■ **WORK INSTRUCTIONS**: Could you copy each line of the listing below that has the word "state"?

■ **RECORDED DATA**:
Segment Open

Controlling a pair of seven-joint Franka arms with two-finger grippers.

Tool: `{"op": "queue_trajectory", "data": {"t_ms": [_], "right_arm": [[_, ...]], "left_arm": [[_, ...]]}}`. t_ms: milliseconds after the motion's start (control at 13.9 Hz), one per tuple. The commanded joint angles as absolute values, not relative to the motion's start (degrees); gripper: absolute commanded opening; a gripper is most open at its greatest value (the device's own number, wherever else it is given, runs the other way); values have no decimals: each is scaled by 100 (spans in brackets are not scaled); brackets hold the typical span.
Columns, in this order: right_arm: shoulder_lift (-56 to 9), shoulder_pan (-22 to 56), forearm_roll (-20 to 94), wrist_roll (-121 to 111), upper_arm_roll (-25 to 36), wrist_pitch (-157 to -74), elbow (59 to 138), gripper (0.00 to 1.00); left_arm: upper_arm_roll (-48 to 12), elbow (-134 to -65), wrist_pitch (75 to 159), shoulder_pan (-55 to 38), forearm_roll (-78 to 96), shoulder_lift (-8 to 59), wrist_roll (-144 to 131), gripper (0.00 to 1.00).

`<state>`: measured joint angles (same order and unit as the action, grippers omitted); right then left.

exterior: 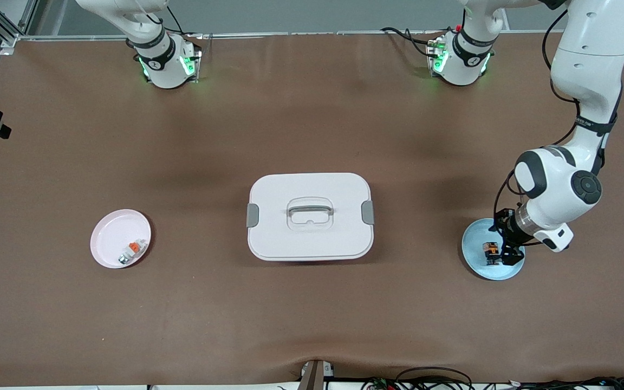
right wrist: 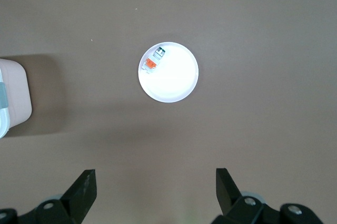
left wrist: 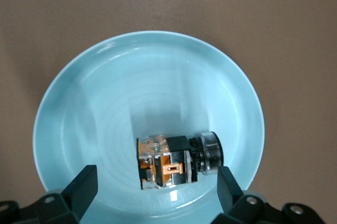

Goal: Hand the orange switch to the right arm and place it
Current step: 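Lower the left gripper and grasp the black-and-orange switch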

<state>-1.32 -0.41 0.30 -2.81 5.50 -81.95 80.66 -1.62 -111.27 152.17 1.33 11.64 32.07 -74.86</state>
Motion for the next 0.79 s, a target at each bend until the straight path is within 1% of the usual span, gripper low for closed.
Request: {"op": "queue_trajectory", "data": {"t_ms": [0,719], "right_arm": [[-97,-105,105,-229,510,-8165,8077,100],[-97,-105,105,-237,510,-8174,8086,100]], "left_arm": [[-132,-10899,15258,123,1195,3366,-7444,100],[-132,-10732,15433,132,897,3726,-7427,100]]}}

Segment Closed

■ **RESPONSE**:
`<state>`: measured joint angles (same order and unit as the action, grippers omitted); right then left.
<state>-1.32 -0.41 0.30 -2.81 5.50 -81.95 80.66 -1.62 -111.27 152.17 1.33 11.64 32.07 -74.86</state>

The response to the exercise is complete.